For many Bible students, these and similar low-cost resources may be quite enough. It’s easy to find the Early Church Fathers on the Internet, for free, in multiple translations. There are excellent free Greek and Hebrew resources, including the Septuagint. The fact is that, with a little patience and tenacity, you can do quite well with a good Internet connection and free software.
On the other hand, there is a reason that many Bible students buy Bible software. The commercial software does some things better. For example, many of the free resources don’t provide the actual Greek or Hebrew text, just the Strong’s reference. “Strong’s” is a standard numbering system that gives each Bible Greek and Hebrew word a number, making it easy to look a word up without knowing any Greek or Hebrew at all. And it works well for many purposes.
But if you need to drill into the details of the Greek or Hebrew grammar, you really need more. And the major paid-software companies, such as BibleWorks, Accordance, and Logos, provide that — in great detail.
If you want to build a searchable electronic library of current commentaries or other materials, you need a paid service because most current materials can’t be bought in e-Sword, and Kindle doesn’t have much in the way of searching power. Logos or Accordance would be your best choice.
If you want to be able to search 20 Bible encyclopedias or lexicons at once, Logos or Accordance will be the ticket.

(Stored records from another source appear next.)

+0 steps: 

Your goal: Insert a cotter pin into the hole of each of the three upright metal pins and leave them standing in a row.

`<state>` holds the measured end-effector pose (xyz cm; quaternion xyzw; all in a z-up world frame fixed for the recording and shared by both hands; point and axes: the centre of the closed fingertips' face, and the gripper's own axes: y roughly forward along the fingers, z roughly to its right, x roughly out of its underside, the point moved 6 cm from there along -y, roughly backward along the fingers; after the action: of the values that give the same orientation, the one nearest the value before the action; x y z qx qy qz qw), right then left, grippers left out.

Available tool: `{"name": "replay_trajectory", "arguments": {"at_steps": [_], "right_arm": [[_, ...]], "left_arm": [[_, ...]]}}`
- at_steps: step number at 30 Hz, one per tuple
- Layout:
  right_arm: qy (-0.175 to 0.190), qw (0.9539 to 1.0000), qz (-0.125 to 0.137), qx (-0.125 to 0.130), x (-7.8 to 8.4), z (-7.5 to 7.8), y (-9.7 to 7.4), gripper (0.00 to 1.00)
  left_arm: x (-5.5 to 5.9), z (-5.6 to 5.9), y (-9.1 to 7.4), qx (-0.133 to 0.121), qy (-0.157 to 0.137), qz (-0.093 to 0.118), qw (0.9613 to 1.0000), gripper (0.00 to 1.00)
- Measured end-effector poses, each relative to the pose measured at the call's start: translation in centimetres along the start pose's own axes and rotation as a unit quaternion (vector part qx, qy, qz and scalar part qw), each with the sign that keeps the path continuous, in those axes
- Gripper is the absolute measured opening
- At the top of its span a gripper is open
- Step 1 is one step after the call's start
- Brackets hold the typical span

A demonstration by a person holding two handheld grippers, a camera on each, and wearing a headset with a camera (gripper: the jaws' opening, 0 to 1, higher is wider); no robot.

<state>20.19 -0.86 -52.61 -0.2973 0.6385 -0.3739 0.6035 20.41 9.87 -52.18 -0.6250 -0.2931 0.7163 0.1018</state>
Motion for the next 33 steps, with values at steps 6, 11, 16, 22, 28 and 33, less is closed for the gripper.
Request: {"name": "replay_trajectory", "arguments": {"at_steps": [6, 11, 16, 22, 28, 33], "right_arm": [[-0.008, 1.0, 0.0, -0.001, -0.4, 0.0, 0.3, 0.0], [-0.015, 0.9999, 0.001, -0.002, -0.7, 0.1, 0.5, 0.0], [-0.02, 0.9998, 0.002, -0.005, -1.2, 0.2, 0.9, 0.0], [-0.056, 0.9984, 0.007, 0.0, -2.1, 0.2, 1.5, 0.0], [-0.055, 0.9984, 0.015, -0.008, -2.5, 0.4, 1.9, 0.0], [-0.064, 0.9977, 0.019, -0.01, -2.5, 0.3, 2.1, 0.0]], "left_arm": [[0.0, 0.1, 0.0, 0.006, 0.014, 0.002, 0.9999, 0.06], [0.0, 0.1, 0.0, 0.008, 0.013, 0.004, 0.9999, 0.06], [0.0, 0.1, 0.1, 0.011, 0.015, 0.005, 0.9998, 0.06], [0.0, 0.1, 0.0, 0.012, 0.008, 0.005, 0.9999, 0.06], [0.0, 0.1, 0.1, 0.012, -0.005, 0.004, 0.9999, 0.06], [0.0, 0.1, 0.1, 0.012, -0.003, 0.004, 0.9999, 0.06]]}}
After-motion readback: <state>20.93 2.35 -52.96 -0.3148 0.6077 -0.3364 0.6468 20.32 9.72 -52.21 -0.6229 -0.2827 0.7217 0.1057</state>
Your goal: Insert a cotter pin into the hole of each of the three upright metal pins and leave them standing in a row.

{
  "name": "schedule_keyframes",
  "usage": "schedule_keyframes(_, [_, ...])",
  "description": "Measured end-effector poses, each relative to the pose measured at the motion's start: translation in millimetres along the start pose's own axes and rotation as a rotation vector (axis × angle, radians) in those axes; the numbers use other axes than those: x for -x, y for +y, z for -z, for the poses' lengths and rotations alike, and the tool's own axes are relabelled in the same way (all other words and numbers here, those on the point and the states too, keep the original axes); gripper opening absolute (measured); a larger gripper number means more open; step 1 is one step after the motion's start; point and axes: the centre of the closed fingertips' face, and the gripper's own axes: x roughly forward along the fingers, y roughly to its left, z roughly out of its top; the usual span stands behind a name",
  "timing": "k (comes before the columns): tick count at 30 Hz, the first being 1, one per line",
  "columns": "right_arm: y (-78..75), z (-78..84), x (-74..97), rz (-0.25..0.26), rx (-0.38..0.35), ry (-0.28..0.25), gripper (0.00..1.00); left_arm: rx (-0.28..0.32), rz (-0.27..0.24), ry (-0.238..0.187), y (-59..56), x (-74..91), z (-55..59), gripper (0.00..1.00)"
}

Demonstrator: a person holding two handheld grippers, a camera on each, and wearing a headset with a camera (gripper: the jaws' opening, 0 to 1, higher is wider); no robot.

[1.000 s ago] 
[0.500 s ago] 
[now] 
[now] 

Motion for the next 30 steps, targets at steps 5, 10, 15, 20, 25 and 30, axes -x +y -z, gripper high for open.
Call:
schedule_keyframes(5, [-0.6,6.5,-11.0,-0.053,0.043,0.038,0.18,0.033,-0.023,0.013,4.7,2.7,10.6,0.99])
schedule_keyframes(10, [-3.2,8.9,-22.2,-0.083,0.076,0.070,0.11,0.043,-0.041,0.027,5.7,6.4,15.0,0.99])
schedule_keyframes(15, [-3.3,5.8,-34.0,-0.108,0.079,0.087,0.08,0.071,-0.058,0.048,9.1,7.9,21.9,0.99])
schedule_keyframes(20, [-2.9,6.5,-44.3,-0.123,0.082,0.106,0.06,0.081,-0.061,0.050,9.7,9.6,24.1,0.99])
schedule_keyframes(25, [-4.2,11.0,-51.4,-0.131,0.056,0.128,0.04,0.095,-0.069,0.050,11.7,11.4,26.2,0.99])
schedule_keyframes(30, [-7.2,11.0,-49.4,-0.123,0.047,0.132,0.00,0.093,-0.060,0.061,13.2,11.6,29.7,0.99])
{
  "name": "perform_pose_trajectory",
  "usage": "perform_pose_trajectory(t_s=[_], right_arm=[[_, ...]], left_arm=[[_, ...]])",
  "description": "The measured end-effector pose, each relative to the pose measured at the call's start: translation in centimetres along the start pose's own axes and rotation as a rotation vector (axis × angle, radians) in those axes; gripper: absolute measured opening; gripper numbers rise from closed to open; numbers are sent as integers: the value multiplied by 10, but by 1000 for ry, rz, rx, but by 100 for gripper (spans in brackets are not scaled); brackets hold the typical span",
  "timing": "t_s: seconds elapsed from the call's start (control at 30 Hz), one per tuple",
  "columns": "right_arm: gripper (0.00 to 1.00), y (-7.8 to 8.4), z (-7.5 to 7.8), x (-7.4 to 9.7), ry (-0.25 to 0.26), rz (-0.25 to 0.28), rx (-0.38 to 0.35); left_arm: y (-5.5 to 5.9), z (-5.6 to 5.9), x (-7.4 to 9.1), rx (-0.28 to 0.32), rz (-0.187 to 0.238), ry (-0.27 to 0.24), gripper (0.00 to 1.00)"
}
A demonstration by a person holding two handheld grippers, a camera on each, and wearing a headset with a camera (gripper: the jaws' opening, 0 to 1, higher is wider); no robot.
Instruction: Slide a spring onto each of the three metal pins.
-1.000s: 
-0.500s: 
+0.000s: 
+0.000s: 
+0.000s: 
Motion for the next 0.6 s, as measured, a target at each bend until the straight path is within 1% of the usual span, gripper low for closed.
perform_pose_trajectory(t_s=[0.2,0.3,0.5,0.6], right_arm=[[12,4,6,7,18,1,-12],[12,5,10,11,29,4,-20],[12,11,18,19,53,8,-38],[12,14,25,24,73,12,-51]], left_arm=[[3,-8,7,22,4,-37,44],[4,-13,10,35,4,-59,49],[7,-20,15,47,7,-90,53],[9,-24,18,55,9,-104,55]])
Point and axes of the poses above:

If you want to have a dozen lexicons, the Early Church Fathers, the Talmud, the Pseudepigrapha, the Septuagint, multiple critical apparatuses, and several Greek or Hebrew grammars constantly linked live to every Bible verse, you want BibleWorks.
If you want to be able to search for every passive aorist Greek usage in a given text, any of the three can do it — but BibleWorks seems easiest to me.
Then again, if you’re looking to prepare a sermon with built in PowerPoint support, Logos seems to be the choice. But only if you have a really fast computer.
In fact, all three have more resources than I’ve been able to find, much less use. It’s a bit overwhelming. I’m still finding and using new features for all three.
There are other Bible software programs you can buy, such as QuickVerse and PC Study Bible. I’ve never used either and the publishers won’t provide a review copy. But I know some of the readers have used and benefit from these programs.